Update docs and tests

anaslimem · anaslimem · commit 252553c30fcc · 2026-03-08T21:09:38.000+01:00
diff --git a/crates/cortexadb-py/cortexadb/__init__.py b/crates/cortexadb-py/cortexadb/__init__.py
@@ -1,4 +1,4 @@
-from .client import CortexaDB, Namespace
+from .client import CortexaDB, Collection
 from ._cortexadb import (
     Hit,
     Memory,
@@ -15,7 +15,7 @@
 
 __all__ = [
     "CortexaDB",
-    "Namespace",
+    "Collection",
     "Hit",
     "Memory",
     "Stats",
diff --git a/crates/cortexadb-py/cortexadb/client.py b/crates/cortexadb-py/cortexadb/client.py
@@ -208,7 +208,7 @@ def replay(cls, log_path: str, db_path: str, **kwargs) -> "CortexaDB":
                         text=op.get("text"),
                         vector=op.get("embedding"),
                         metadata=op.get("metadata"),
-                        collection=op.get("namespace", "default")

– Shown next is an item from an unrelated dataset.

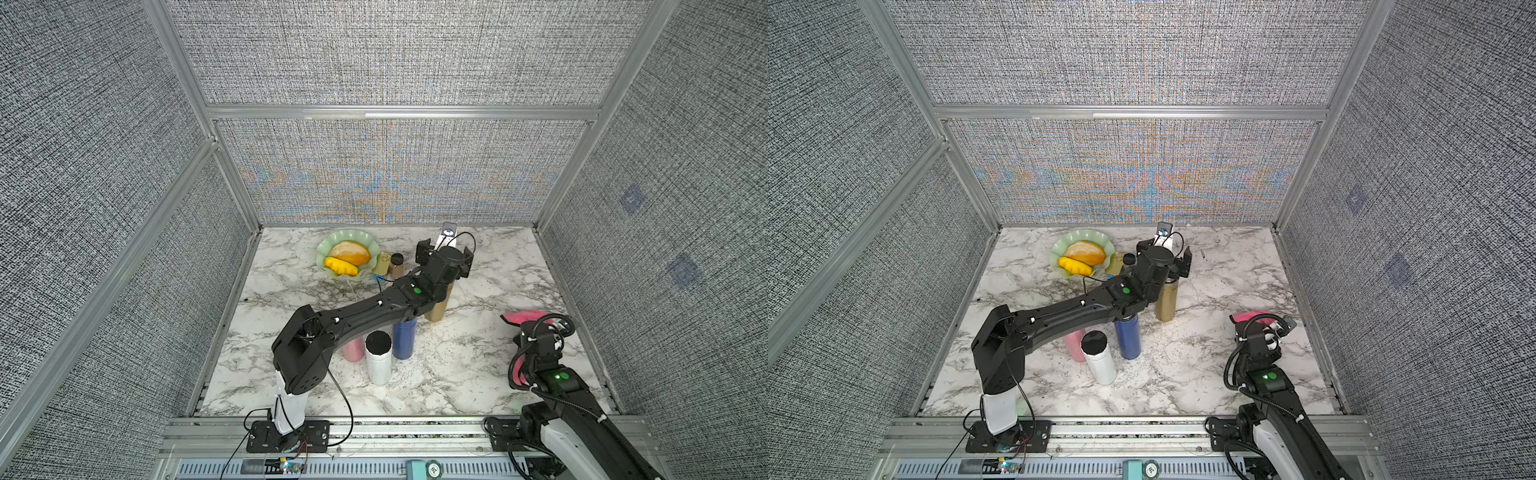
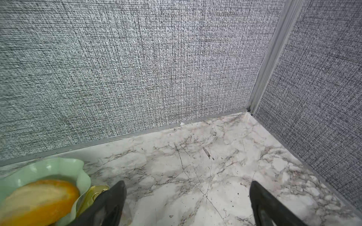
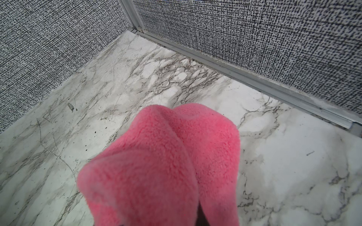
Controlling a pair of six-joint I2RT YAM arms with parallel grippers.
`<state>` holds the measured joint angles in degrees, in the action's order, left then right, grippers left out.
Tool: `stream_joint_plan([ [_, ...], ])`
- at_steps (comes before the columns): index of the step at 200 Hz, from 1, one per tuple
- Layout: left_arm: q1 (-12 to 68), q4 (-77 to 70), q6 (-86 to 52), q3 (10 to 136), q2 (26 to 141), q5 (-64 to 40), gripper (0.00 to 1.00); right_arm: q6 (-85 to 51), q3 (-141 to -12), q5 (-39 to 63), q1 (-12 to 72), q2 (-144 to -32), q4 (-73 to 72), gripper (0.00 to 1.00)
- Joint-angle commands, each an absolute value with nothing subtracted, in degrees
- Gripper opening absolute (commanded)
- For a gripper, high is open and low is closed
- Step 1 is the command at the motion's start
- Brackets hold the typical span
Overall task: Wipe the surface of the thermos
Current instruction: Pick up the thermos from the center of the board.
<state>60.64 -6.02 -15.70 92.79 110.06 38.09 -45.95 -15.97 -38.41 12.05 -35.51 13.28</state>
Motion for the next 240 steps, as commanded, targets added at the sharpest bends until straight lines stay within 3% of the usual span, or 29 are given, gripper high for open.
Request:
stream_joint_plan([
  [1,63.64,-3.02,-21.94,92.98,110.70,49.63,0.99,-45.91,-15.82,-38.66,12.05,-35.42,11.93,0.00],
  [32,67.05,-2.72,-31.56,89.90,111.10,58.33,0.99,-45.41,-15.42,-38.08,12.12,-34.98,11.21,0.00],
  [57,67.15,6.69,-40.20,93.58,113.60,59.23,0.99,-44.92,-15.30,-37.44,12.06,-35.22,10.59,0.00],
  [128,67.15,3.62,-38.47,94.78,120.06,58.58,0.99,-44.43,-15.39,-36.66,12.10,-35.77,9.93,0.00],
  [209,67.15,-9.57,-30.32,89.09,121.29,59.52,0.99,-44.30,-15.43,-36.41,12.10,-35.86,9.75,0.00],
  [240,67.15,-15.88,-24.74,87.34,121.23,58.33,0.89,-44.24,-15.40,-36.42,12.08,-35.86,9.69,0.00],
])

+                        collection=op.get("collection") or op.get("namespace", "default")
                     )
                     id_map[op.get("id")] = new_id
                     report["exported"] += 1
@@ -246,7 +246,7 @@ def add(self, text=None, vector=None, metadata=None, collection=None, **kwargs)
         content = text or ""
         mid = self._inner.remember_embedding(vec, metadata=metadata, collection=collection, content=content)
         if self._recorder:
-            self._recorder.record_remember(id=mid, text=content, embedding=vec, namespace=collection, metadata=metadata)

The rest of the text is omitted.